The food internets are still buzzing over Washington Post food critic Tom Sietsema’s treatise on the noise level of restaurants “No Appetite for Noise” published last week. Sietsema, who now includes a sound measurement in his restaurant ratings (something the San Francisco Chronicle has been doing for years). The modern design inspired slick surfaces and cavernous spaces of new restaurants are turning them into echo chambers. I remember noticing this phenomenon for the first time while trying to eat at Arlington’s Clarendon Grille soon after it opened. Conversation was absolutely impossible thanks to the hellish din created by its concrete floors, metal tables, high ceilings. The diners screaming about the atmosphere didn’t help either.
Pity the restaurant workers who have to put up with with damaging assault on their hearing day in and day out:
Exposure to noise may be hardest on restaurant workers, who spend more time in a dining room than do the people they wait on. “Theoretically,” says Robert W. Sweetow, director of audiology and professor of otolaryngology at the University of California in San Francisco, “the sound levels over time are loud enough to get impaired hearing.” (Otolaryngology is the branch of medicine dealing with ear, nose and throat disorders.)

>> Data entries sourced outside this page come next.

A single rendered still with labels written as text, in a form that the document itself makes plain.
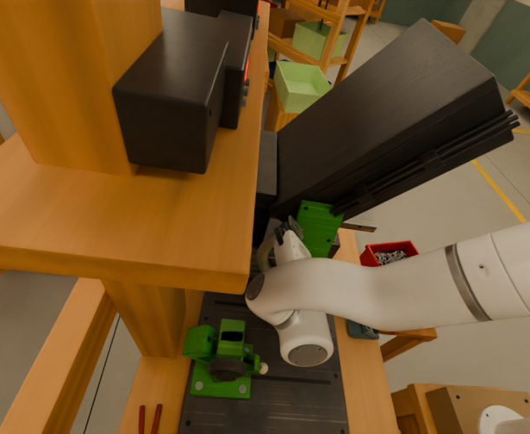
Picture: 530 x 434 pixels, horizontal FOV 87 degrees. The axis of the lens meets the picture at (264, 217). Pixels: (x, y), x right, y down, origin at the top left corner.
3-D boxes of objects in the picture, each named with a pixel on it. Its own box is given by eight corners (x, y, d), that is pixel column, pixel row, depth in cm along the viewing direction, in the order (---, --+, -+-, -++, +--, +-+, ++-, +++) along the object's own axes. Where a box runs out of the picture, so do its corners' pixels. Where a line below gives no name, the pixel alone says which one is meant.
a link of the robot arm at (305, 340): (264, 288, 54) (296, 310, 57) (265, 355, 43) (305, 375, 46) (296, 265, 50) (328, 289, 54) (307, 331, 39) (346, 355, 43)
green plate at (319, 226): (317, 250, 87) (338, 192, 76) (322, 269, 80) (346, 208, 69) (281, 245, 86) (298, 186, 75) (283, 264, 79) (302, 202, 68)
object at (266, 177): (261, 202, 118) (278, 132, 92) (258, 264, 98) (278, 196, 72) (217, 195, 116) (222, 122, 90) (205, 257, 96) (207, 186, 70)
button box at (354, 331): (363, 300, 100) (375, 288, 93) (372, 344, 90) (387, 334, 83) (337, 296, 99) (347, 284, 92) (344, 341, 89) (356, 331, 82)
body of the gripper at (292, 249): (325, 288, 57) (315, 252, 66) (299, 258, 52) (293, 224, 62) (294, 302, 59) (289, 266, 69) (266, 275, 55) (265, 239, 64)
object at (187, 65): (226, 100, 36) (231, 39, 30) (206, 176, 26) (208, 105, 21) (170, 89, 35) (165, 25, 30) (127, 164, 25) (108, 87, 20)
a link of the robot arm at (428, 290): (434, 260, 25) (232, 315, 44) (502, 334, 31) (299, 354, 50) (419, 193, 30) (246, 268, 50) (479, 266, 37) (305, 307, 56)

Noisy restaurants affect more than just the ears. Loud sounds can elevate blood pressure, increase breathing rates, intensify the effects of alcohol and make sleep difficult — even after the noise ceases. At certain elevated levels, some people can experience dizziness and even nausea.”
But working in a kitchen can’t be that much quieter than working on the floor (unless that kitchen belongs to Thomas Keller)? At 85 decibels, your average kitchen blender and garbage disposal noise can cause noise induced hearing loss, so imagine what the constant noise of a commercial kitchen could do? How do culinary schools address preventing noise in the workplace in their curricula? Do they address the prevention of noise-induced hearing loss with students? I imagine, if nothing else, all culinary programs and kitchens educate students, chefs, and aspiring chef interns about the OSHA guidelines which require a “hearing conversation program” when employees are exposed to 85 dB or more in an 8-hour day. Many restaurants operate at noise levels much higher than that as noted in Siestema’s article.